Wednesday, June 16, 2010

BP: Oil's last stand?...Not quite

BP has caused everyone in the world to be nervous about oil companies for many years to come. Rightfully so, BP's stock has lost over 30% of its market capitalization and their debt has been downgraded in just weeks, as everybody wants to disassociate themselves from BP's ravaging of the Gulf of Mexico. While BP has been in free fall, BP's problems have caused other oil companies' stock to fall on less confidence in the oil industry. Companies like Exxon and Shell have taken a hit most likely because of a sell off of the oil industry in general after BP's catastrophe. What people do not realize is oil is still the worldest most demanded commidity and until a reliable alternative is found it will be for years to come. As well, the oil giants of the world are earnings machines with each company generating billions in profits each year. Therefore, now is the time to buy oil companies cheaper...with the obvious exception of BP, mother nature's worst enemy.

Tuesday, June 15, 2010

The Great White North: Not all banks are bad

In the past three years it would be tough to tell anyone to buy a bank stock given the turmoil in U.S. mortgages, European sovereign debt, and various different scandals. If you look to Canada it is a different story. Canadian banks not only weathered the financial storm, but have better capital structures to counteract the balance sheet problems many other banks are facing and most Canadian banks are trading a reasonable P/E ratio from 12-15x. When the global banking industry finally turns itself around, Canadian banks will be a safe bet for capital gains. The best part about Canadian banks for investors is their highly attractive dividend yield. Currently the big 6 Canadian banks are all yielding 3.5-5%, which is great for any buy and hold investor.
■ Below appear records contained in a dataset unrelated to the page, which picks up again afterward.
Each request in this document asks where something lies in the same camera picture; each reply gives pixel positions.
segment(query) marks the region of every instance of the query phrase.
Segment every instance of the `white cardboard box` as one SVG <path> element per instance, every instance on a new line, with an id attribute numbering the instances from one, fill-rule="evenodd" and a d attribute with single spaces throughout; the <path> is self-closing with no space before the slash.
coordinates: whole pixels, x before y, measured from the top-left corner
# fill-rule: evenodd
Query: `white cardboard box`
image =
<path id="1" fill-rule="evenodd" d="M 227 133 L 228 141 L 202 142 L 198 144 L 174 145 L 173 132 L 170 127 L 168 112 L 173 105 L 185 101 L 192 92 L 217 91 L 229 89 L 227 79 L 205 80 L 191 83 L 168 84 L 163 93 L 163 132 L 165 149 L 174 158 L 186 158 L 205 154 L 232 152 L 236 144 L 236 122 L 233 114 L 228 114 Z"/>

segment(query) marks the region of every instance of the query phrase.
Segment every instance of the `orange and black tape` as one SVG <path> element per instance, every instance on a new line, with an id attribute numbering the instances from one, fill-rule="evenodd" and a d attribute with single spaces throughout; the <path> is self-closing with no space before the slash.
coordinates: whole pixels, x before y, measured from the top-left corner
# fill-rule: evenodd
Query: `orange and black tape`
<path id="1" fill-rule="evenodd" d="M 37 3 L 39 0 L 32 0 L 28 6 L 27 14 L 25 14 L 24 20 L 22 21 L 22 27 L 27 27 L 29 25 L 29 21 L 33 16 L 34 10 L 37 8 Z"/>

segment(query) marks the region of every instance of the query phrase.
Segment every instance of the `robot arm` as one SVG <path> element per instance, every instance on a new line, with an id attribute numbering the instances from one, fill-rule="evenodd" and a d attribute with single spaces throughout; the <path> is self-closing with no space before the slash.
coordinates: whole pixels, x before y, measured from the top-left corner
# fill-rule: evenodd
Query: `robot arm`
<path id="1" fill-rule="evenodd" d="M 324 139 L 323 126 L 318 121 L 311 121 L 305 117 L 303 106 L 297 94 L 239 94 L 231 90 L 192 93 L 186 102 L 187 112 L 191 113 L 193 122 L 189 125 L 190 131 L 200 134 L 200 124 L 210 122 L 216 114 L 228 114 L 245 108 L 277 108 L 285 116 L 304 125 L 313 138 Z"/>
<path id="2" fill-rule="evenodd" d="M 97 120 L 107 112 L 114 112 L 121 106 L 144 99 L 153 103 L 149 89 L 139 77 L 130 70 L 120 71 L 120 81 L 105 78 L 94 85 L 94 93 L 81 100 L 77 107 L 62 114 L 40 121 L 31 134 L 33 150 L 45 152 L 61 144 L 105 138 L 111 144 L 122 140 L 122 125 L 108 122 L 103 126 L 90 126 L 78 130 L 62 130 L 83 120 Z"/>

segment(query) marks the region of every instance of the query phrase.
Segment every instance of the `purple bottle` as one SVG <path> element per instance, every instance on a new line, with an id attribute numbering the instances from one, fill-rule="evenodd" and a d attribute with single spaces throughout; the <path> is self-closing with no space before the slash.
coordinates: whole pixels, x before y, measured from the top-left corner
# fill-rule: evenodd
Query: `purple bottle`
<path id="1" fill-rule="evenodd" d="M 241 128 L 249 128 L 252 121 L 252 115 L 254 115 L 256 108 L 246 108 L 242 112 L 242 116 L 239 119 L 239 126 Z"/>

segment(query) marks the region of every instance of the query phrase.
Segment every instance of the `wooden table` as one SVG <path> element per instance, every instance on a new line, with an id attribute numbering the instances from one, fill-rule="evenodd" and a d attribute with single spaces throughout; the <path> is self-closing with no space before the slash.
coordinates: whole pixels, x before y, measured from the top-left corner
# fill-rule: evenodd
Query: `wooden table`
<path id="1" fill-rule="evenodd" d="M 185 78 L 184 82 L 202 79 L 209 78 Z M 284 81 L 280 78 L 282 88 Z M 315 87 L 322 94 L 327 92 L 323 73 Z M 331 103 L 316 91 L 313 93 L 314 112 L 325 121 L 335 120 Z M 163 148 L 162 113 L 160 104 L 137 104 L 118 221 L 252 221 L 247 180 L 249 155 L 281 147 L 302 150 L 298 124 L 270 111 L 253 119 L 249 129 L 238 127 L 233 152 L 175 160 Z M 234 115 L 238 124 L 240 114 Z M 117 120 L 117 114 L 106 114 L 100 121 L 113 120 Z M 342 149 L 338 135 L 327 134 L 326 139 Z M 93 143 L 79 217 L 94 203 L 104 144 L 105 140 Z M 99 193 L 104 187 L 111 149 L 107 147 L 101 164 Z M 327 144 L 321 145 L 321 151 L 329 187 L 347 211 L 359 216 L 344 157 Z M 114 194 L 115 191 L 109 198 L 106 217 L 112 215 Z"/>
The continually good earnings and stability of the Canadian banking sector make these picks great for a conservative investor worried about the recent global financial turmoil. Canada may be cold in the winter, but its banks stocks are sure warm to investors.

Monday, June 14, 2010

Austalia: More than just Kangaroos

Many people have not paid enough attention to Australia, but there time to turn the corner economically is now. Along with Canada, Australia is an extremely resource rich country that is located just below China, the world's largest growing economy. As China continues to grow it will demand huge amounts of commodities that Australia will be ready to provide. Within the last year the Australian stock market, driven by commodities, has increased 12.5%, giving evidence to Autralia becoming a powerful economy. Now might be the time to invest in Australia, not just by planning a vacation.

Saturday, June 12, 2010

The End of Mutual Funds

For the past 50 years many different types of investors who do not have much investing experience or just want to gain diversification in their portfolios have turned to choosing mutual funds. Although mutual funds are not a bad place to put your money, there are a few misconceptions that should be broken surrounding mutual funds. Many investors turn to mutual funds because of an experienced asset manager leading a fund or because they commonly advertise that they "will beat the market". If you look into these claims very seldom do even the best asset managers beat the market and over the long term, 10 years or more, index and stock averages do better than mutual funds. In addition to false advertising that mutual funds can actually "beat the market", they have high annual costs of up to 1-2% of assets held. So even before your money is working for you, the mutual fund manager must make up 1-2% gains just to be even with the market. So what does this add up to? The much better option to mutual funds are ETFs or exchange traded funds. Although they are not a very exciting investment, investing in an index that have historically outperformed mutual funds, and costs only 0.25-0.5% a year, ETFs are by far the more sounds choice. Be a smart investor, choose ETFs.